#### What you need to do:
Every line of the data that contains the string "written" must be copied.

#### Records provided:
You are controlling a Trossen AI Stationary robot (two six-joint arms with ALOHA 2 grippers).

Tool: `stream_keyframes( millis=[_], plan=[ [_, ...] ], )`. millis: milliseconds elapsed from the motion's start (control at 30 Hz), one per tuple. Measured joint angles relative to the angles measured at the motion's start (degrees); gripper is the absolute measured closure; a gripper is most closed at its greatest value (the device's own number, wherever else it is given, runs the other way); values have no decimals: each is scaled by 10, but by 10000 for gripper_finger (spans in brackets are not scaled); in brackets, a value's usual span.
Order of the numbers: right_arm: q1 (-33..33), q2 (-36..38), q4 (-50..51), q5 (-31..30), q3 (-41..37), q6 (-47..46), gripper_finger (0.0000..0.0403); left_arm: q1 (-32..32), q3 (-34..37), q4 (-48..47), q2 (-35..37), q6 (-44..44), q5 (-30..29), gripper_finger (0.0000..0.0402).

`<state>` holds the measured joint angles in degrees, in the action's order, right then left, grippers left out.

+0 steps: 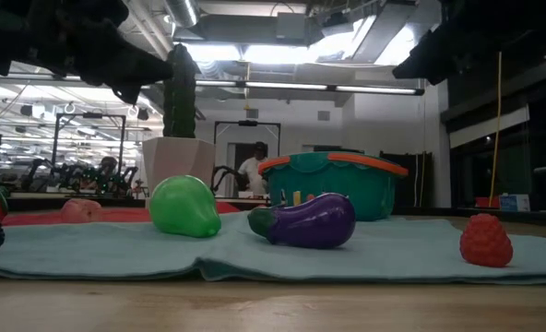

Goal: Pick and placing Produce into tupperware
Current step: Put the red raspberry into the blue basket

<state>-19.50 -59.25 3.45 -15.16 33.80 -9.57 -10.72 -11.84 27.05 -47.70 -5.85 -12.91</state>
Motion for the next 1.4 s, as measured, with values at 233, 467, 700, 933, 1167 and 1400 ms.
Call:
stream_keyframes(
  millis=[233, 467, 700, 933, 1167, 1400],
  plan=[
    [-48, -128, 101, -3, 118, -57, 213, 0, 0, -6, 0, -1, 0, 383],
    [-79, -226, 213, -3, 216, -146, 213, -11, 0, -11, 0, -2, 2, 389],
    [-113, -306, 226, -3, 270, -174, 214, -37, 0, -16, 0, -1, 2, 389],
    [-140, -371, 240, -2, 303, -214, 214, -52, 0, -21, 0, -1, 2, 372],
    [-154, -417, 253, -2, 320, -233, 214, -58, 0, -24, 0, -1, 1, 359],
    [-160, -439, 251, 1, 321, -258, 214, -58, 0, -27, 0, 0, 1, 351]
  ],
)
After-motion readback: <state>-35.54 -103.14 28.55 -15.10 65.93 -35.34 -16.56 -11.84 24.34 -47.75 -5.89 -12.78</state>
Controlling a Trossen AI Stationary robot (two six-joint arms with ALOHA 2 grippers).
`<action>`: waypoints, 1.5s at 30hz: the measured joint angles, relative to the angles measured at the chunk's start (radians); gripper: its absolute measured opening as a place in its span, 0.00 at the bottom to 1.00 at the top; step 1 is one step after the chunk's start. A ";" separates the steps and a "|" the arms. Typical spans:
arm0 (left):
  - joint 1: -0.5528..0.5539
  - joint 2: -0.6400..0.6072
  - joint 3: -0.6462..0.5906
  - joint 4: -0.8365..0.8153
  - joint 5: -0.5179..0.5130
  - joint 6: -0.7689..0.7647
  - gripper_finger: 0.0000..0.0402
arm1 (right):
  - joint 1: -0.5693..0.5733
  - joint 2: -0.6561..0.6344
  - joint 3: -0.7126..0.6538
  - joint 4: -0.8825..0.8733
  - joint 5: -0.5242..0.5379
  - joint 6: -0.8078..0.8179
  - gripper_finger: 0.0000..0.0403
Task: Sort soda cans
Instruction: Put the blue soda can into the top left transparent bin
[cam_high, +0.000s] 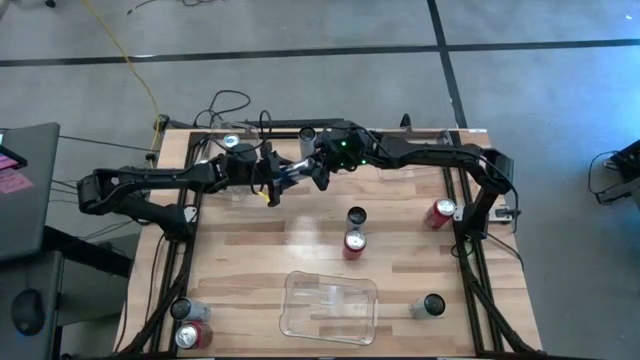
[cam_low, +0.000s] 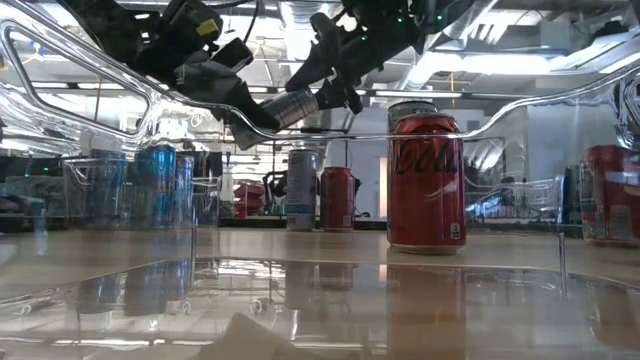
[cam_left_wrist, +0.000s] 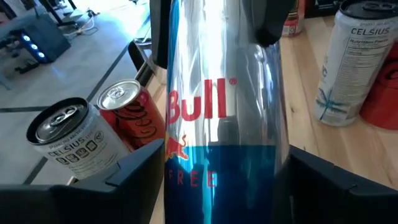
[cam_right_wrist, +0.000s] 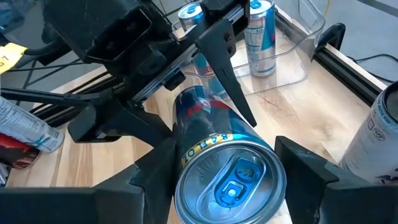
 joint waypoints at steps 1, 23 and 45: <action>0.000 0.000 0.000 0.001 0.000 0.000 0.70 | 0.000 0.000 0.000 0.000 0.000 0.000 0.60; 0.000 0.000 0.000 0.030 0.000 -0.043 0.57 | -0.002 -0.009 0.000 0.006 0.004 -0.046 0.71; 0.001 0.000 0.000 0.178 -0.001 -0.184 0.57 | 0.008 -0.125 -0.171 0.267 0.174 -0.022 0.87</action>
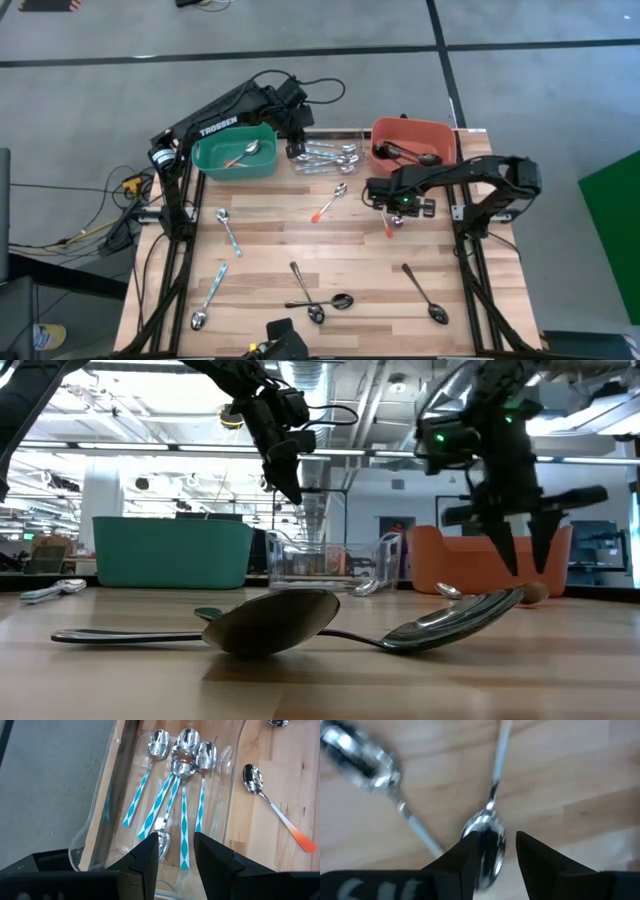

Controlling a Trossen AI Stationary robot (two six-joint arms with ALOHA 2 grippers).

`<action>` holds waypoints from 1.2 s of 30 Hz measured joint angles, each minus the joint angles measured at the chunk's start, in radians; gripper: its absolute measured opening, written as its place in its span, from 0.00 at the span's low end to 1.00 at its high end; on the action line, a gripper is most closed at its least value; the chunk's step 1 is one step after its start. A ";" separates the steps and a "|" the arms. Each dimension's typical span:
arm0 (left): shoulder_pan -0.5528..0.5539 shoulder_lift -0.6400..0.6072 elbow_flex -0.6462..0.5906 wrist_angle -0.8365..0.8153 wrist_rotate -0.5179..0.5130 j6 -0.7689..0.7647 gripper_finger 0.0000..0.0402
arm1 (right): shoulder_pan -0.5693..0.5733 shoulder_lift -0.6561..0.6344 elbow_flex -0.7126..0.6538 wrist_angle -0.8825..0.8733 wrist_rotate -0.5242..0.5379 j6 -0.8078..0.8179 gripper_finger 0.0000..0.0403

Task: Sort silverware by color (type)
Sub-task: Put the orange spoon into the green bin

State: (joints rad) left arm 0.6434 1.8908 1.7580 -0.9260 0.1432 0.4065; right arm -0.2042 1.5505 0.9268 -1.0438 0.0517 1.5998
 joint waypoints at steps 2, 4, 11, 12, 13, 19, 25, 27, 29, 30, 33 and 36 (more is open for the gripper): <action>0.000 0.000 0.000 0.000 0.000 0.000 0.28 | -0.013 -0.028 -0.052 0.072 0.000 0.030 0.38; 0.000 0.000 0.000 0.000 0.000 -0.001 0.28 | -0.026 -0.045 -0.089 0.141 0.010 0.060 0.38; 0.000 0.000 0.000 0.001 0.000 -0.006 0.28 | -0.069 -0.039 -0.132 0.167 0.025 0.055 0.38; 0.000 0.000 0.000 0.001 0.000 -0.009 0.28 | -0.071 -0.039 -0.136 0.171 0.029 0.057 0.38; 0.000 0.000 0.000 0.001 0.000 -0.012 0.28 | -0.074 -0.040 -0.143 0.178 0.031 0.061 0.38; 0.000 0.000 0.000 0.001 0.000 -0.022 0.28 | -0.089 -0.030 -0.197 0.232 0.037 0.066 0.38; 0.000 0.000 0.000 0.002 0.000 -0.032 0.28 | -0.101 -0.031 -0.250 0.325 0.033 0.042 0.34; 0.000 0.000 0.000 0.001 0.000 -0.035 0.28 | -0.106 -0.031 -0.251 0.324 0.040 0.018 0.31; 0.000 0.000 0.000 0.001 0.001 -0.036 0.28 | -0.107 -0.030 -0.250 0.316 0.045 0.004 0.26; 0.000 0.000 0.000 0.001 0.000 -0.037 0.28 | -0.107 -0.030 -0.250 0.305 0.050 -0.001 0.24; 0.000 0.000 0.000 0.001 0.000 -0.037 0.28 | -0.106 -0.029 -0.250 0.298 0.053 -0.010 0.15; 0.000 0.000 0.000 0.001 0.000 -0.037 0.28 | -0.103 -0.029 -0.250 0.293 0.059 -0.012 0.07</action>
State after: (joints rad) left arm 0.6432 1.8908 1.7580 -0.9251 0.1436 0.3698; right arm -0.3075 1.5219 0.6765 -0.7511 0.1104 1.5879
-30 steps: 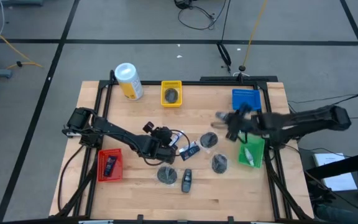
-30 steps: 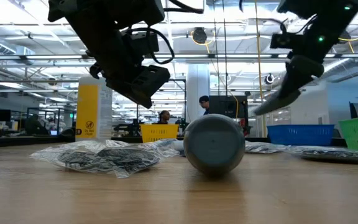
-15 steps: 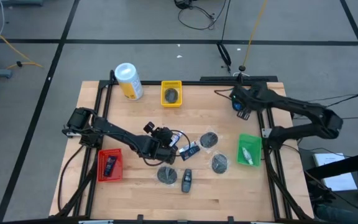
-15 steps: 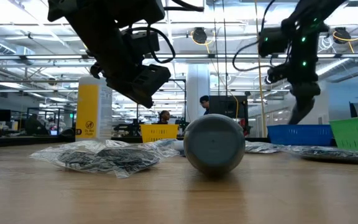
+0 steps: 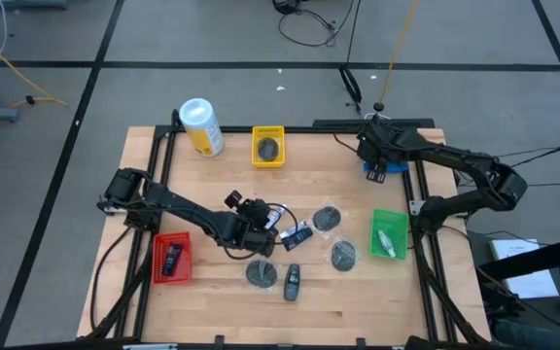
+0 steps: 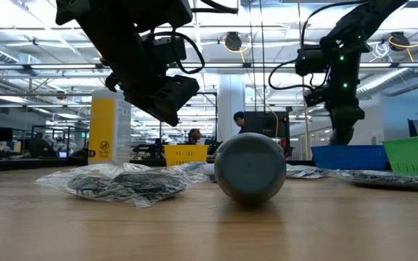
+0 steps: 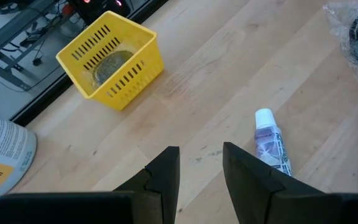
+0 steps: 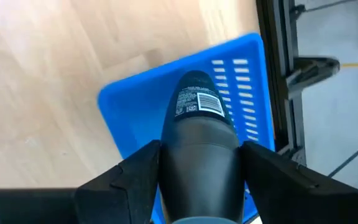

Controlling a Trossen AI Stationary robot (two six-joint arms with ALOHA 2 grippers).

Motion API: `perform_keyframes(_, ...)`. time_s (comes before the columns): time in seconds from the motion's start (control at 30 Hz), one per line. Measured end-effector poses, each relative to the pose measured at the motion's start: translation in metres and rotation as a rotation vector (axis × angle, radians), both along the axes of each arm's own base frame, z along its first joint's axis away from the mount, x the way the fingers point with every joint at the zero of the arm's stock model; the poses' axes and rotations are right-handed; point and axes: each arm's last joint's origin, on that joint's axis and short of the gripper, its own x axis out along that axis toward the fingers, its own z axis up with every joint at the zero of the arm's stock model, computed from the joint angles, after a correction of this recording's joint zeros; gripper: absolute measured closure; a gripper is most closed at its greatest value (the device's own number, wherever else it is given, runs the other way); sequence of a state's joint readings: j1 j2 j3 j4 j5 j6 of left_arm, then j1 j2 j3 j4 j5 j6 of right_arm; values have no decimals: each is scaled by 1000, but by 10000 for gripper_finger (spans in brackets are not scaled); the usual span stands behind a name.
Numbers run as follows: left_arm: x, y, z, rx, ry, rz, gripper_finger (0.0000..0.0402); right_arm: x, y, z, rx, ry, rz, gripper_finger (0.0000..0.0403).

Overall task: Pick & Place Travel size toiletries
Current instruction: Put the deodorant into the blue bin, then put the hairbrush into the yellow bin

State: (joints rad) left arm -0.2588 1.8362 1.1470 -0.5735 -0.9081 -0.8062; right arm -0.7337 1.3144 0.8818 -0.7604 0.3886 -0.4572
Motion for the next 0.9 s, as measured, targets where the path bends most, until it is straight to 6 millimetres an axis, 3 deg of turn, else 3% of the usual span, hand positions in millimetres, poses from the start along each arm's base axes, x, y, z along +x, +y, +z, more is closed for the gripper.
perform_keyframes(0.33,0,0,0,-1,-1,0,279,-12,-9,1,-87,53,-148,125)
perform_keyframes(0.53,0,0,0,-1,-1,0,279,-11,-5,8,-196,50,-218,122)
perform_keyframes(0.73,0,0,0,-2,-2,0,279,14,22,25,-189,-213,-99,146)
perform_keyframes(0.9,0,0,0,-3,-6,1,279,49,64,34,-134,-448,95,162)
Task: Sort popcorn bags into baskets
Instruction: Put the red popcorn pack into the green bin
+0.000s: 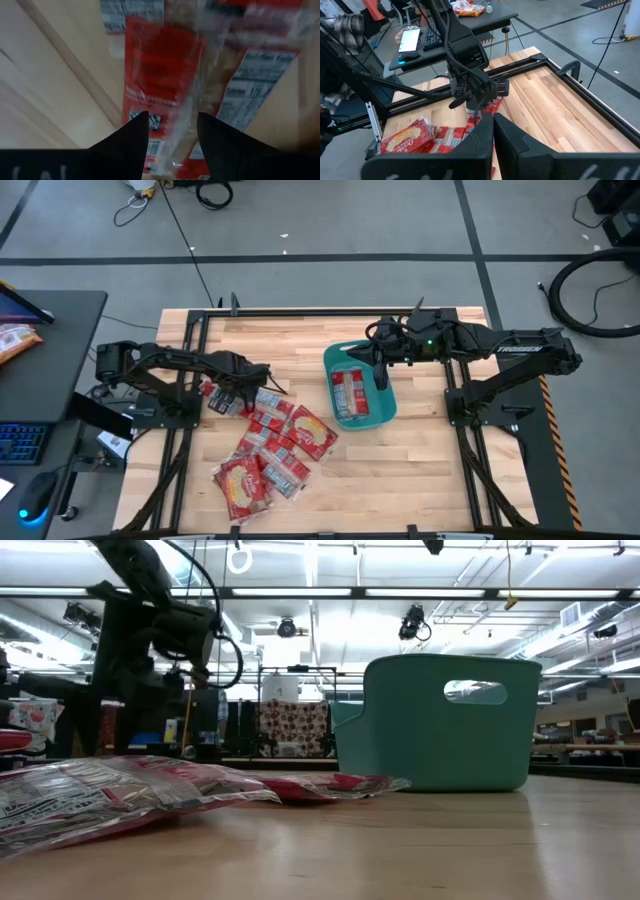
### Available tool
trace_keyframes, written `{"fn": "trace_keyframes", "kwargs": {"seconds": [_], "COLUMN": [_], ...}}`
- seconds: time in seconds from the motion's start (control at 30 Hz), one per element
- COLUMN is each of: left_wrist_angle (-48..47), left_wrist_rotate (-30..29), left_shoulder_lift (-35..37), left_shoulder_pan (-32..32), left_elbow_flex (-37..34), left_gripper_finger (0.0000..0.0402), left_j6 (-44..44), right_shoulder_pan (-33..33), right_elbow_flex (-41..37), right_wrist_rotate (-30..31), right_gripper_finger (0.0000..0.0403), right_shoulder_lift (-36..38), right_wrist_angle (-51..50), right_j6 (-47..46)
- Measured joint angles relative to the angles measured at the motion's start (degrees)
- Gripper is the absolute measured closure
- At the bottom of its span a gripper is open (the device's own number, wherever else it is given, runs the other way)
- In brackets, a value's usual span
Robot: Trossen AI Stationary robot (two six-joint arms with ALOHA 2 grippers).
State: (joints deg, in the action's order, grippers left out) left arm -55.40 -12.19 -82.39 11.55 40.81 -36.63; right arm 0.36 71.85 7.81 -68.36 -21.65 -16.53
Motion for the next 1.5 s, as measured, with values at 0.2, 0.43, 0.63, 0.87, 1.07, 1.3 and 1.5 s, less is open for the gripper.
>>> {"fn": "trace_keyframes", "kwargs": {"seconds": [0.2, 0.43, 0.63, 0.87, 1.07, 1.3, 1.5], "left_wrist_angle": [0.3, 2.6, 2.7, 2.7, 1.7, 2.0, 4.3], "left_wrist_rotate": [-0.1, -0.1, 0.3, 4.4, 4.5, 4.1, 2.5], "left_shoulder_lift": [0.0, 0.0, 0.0, 0.0, 0.1, 0.8, 0.8], "left_shoulder_pan": [0.6, 0.7, 0.7, 0.7, 0.7, 0.7, 1.0], "left_elbow_flex": [-1.9, -1.9, -1.9, -1.9, -1.2, 2.3, 2.1], "left_gripper_finger": [0.023, 0.0242, 0.0302, 0.0386, 0.0397, 0.0397, 0.0346], "left_j6": [-3.9, -4.1, -2.7, -0.5, 0.6, 1.5, 1.2], "right_shoulder_pan": [0.0, 0.0, 0.0, 0.0, -0.1, -0.2, -0.2], "right_elbow_flex": [0.0, 0.0, 0.0, 0.0, 0.0, 0.0, 0.0], "right_wrist_rotate": [0.0, 0.8, 1.0, 1.1, 1.1, 1.2, 1.2], "right_gripper_finger": [0.0385, 0.0385, 0.0385, 0.0385, 0.0385, 0.0385, 0.0385], "right_shoulder_lift": [0.0, 0.0, 0.0, 0.0, 0.0, 0.0, 0.0], "right_wrist_angle": [0.0, 0.1, 0.1, 0.1, 0.1, 0.1, 0.1], "right_j6": [0.0, 0.0, 0.0, 0.0, 0.0, 0.2, 0.2]}}
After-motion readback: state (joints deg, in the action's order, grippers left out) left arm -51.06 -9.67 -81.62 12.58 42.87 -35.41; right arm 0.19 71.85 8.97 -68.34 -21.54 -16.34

#### Exercise response:
`<action>` holds waypoints from 1.2 s of 30 Hz measured joint angles, each minus the joint angles measured at the chunk's start, in radians; gripper: its absolute measured opening, written as its place in its span, from 0.00 at the span's low end to 1.00 at its high end; on the action line, a gripper is most closed at its least value; the chunk's step 1 is one step after its start. A ";" separates the steps and a "|" the arms. Each dimension's typical span:
trace_keyframes, written `{"fn": "trace_keyframes", "kwargs": {"seconds": [_], "COLUMN": [_], ...}}`

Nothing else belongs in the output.